§ What you are asked to do: Each line from the beginning of the entries below through the line that includes "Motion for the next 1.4" must be returned exactly as given.

(Stored items from a collection)

|---|

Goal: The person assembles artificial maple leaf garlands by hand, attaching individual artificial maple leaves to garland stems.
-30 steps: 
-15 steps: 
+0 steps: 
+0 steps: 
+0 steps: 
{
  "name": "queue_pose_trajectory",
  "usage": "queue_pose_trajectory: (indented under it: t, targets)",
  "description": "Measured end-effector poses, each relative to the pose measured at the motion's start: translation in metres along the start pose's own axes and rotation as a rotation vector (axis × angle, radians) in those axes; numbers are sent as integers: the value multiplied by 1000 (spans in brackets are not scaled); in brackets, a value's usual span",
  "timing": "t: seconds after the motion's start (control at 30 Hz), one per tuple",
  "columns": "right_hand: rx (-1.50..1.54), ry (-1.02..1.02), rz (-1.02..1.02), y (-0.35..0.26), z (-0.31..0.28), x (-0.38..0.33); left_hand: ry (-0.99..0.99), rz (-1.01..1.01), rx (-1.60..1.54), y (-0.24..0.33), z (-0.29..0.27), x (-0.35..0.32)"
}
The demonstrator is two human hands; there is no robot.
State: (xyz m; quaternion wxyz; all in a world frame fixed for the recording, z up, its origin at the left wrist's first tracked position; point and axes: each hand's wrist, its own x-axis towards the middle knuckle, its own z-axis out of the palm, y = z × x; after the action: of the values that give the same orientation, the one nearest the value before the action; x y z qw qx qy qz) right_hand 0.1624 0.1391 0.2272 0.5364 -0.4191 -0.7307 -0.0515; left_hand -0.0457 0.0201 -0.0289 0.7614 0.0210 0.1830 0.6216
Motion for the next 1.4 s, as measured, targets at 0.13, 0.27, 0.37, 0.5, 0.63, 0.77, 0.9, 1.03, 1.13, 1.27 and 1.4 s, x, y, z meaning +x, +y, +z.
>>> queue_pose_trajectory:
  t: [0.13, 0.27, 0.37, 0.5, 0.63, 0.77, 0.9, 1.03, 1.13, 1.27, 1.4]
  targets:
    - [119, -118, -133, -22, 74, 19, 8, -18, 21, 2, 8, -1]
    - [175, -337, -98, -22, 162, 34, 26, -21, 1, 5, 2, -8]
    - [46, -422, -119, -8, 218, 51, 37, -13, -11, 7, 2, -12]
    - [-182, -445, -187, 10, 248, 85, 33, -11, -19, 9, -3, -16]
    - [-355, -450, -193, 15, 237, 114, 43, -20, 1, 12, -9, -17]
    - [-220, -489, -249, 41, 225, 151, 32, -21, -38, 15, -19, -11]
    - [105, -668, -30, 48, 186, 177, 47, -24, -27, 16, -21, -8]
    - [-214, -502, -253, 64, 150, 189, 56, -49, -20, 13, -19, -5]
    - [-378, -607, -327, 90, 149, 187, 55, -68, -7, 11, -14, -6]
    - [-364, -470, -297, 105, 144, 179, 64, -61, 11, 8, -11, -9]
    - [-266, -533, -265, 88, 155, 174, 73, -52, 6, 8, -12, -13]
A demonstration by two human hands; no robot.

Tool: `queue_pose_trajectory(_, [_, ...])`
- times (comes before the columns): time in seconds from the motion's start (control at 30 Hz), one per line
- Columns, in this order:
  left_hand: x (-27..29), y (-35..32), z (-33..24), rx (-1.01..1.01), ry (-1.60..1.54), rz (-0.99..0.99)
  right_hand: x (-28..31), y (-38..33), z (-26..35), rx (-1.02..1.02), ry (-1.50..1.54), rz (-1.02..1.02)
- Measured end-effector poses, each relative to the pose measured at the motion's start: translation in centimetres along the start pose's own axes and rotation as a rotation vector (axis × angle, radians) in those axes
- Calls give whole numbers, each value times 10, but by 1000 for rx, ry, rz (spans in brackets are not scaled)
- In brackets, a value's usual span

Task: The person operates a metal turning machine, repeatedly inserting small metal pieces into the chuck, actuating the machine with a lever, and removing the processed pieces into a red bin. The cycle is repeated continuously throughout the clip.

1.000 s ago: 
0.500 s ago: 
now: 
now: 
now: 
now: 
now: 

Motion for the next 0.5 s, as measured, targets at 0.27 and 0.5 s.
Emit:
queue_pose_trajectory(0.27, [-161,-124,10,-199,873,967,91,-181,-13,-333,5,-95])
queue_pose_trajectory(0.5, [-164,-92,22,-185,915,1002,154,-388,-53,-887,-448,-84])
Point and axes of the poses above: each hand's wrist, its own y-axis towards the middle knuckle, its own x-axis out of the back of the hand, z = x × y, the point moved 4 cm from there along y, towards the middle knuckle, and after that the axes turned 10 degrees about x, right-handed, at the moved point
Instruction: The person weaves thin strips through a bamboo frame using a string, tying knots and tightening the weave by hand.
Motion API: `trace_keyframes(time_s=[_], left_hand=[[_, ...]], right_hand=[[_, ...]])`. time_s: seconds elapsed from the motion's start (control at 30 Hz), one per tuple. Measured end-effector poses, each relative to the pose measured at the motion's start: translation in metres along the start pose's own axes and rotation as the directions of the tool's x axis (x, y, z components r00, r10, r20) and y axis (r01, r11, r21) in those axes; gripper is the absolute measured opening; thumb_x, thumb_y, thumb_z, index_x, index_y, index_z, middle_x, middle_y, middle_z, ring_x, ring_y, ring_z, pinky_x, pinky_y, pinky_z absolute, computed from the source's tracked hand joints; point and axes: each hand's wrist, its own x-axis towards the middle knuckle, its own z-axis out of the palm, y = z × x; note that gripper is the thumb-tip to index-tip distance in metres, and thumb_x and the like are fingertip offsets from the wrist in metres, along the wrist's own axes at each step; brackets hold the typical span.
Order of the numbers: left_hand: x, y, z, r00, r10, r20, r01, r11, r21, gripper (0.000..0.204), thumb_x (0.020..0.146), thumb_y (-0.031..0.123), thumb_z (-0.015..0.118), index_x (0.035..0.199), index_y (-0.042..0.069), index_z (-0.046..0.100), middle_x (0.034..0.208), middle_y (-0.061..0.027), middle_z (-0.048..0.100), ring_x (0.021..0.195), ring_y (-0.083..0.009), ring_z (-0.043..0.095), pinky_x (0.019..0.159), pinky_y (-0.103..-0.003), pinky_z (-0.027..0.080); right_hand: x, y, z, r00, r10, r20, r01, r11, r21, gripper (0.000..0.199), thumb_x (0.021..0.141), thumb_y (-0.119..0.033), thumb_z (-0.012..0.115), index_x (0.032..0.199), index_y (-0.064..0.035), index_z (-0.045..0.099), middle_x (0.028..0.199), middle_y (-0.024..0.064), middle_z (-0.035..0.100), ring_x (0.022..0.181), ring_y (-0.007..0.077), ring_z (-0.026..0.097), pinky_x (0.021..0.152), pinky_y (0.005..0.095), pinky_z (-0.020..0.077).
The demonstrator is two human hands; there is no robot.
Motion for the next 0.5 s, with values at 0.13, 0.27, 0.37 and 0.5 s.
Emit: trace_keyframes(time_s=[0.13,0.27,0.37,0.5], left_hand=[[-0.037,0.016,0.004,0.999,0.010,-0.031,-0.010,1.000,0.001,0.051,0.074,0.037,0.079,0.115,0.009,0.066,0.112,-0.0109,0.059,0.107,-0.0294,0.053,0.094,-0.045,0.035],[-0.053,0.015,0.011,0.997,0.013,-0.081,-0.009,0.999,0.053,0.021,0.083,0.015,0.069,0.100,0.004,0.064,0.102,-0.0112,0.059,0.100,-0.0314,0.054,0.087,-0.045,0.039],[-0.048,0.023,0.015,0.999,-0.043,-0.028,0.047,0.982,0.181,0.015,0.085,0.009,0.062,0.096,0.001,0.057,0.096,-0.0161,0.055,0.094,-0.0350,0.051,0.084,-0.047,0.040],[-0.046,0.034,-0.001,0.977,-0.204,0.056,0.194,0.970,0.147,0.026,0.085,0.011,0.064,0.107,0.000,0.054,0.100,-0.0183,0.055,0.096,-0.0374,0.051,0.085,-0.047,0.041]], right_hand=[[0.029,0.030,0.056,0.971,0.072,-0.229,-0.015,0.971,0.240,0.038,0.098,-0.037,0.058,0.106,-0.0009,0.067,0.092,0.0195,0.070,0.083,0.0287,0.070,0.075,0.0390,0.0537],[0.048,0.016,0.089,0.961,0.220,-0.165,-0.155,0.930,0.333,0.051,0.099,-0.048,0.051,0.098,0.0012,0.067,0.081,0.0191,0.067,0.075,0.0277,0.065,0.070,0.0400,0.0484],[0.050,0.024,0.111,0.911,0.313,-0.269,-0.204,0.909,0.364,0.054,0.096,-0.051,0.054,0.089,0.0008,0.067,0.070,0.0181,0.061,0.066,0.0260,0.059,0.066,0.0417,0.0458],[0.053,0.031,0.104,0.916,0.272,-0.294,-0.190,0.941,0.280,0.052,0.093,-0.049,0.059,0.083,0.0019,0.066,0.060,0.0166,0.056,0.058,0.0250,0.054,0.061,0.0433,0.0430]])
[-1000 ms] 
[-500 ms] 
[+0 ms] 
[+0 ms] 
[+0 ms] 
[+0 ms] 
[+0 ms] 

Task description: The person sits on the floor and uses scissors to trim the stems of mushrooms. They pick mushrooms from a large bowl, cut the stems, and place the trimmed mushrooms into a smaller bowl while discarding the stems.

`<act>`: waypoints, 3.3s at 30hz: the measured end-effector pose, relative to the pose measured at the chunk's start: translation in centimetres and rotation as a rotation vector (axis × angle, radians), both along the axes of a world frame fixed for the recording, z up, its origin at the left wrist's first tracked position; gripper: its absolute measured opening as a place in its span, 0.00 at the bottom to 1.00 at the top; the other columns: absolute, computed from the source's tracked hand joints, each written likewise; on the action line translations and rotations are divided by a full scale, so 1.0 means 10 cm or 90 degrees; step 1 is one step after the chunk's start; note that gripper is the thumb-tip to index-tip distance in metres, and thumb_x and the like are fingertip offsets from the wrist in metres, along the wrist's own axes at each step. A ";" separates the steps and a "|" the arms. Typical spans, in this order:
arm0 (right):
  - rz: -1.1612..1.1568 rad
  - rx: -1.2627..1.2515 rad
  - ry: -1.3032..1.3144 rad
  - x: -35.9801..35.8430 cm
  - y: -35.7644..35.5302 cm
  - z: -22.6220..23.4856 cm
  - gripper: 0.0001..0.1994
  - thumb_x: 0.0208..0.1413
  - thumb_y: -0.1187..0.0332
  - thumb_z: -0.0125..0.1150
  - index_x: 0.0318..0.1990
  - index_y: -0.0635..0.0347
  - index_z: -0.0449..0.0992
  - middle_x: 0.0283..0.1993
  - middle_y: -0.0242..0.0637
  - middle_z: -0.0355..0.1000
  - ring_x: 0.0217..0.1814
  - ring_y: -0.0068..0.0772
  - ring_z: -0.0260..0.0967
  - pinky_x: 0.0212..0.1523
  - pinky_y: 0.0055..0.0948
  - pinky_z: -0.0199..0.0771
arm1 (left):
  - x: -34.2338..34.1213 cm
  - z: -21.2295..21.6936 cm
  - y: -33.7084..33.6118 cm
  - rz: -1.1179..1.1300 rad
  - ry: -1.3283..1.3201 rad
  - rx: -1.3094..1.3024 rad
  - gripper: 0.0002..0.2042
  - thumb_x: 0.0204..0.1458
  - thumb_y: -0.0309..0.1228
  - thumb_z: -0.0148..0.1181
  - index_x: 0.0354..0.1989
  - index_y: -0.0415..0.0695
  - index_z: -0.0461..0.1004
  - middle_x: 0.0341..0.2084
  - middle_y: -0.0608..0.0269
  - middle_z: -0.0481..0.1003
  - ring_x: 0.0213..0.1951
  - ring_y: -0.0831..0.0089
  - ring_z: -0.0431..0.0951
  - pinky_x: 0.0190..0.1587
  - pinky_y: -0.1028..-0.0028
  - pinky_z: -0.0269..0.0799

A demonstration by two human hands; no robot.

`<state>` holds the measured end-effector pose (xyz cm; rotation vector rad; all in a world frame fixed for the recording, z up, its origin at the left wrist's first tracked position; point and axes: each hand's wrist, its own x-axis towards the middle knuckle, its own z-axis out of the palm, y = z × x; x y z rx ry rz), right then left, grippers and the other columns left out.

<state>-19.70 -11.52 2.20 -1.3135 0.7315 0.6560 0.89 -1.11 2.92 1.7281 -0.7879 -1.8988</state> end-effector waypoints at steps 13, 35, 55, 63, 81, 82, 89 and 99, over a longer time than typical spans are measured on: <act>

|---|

§ Answer to this problem:
Goal: The person assembles artificial maple leaf garlands by hand, attaching individual artificial maple leaves to garland stems.
-30 steps: 
-15 steps: 
+0 steps: 
+0 steps: 
+0 steps: 
{
  "name": "queue_pose_trajectory",
  "usage": "queue_pose_trajectory: (indented under it: t, targets)",
  "description": "Measured end-effector poses, each relative to the pose measured at the motion's start: translation in metres along the start pose's own axes and rotation as a rotation vector (axis × angle, radians) in those axes; numbers are sent as integers: the value multiplied by 1000 (spans in brackets are not scaled); in brackets, a value's usual span",
  "timing": "t: seconds after the motion's start (control at 30 Hz), one per tuple",
  "columns": "right_hand: rx (-1.50..1.54), ry (-1.02..1.02), rz (-1.02..1.02), y (-0.35..0.26), z (-0.31..0.28), x (-0.38..0.33); left_hand: ry (-0.99..0.99), rz (-1.01..1.01), rx (-1.60..1.54), y (-0.24..0.33), z (-0.29..0.27), x (-0.35..0.32)"
}
The demonstrator is two human hands; there is no robot.
State: (xyz m; quaternion wxyz; all in a world frame fixed for the recording, z up, its origin at the left wrist's first tracked position; point and axes: each hand's wrist, its own x-axis towards the middle knuckle, its own z-axis out of the palm, y = z × x; after the action: of the values that give the same orientation, the one nearest the value before the action; x y z qw qx qy qz) right_hand 0.1624 0.1391 0.2272 0.5364 -0.4191 -0.7307 -0.0515; left_hand -0.0457 0.0201 -0.0289 0.7614 0.0210 0.1830 0.6216
Motion for the next 1.4 s, as measured, targets at 0.13, 0.27, 0.37, 0.5, 0.63, 0.77, 0.9, 1.03, 1.13, 1.27 and 1.4 s, x, y, z meaning +x, +y, +z.

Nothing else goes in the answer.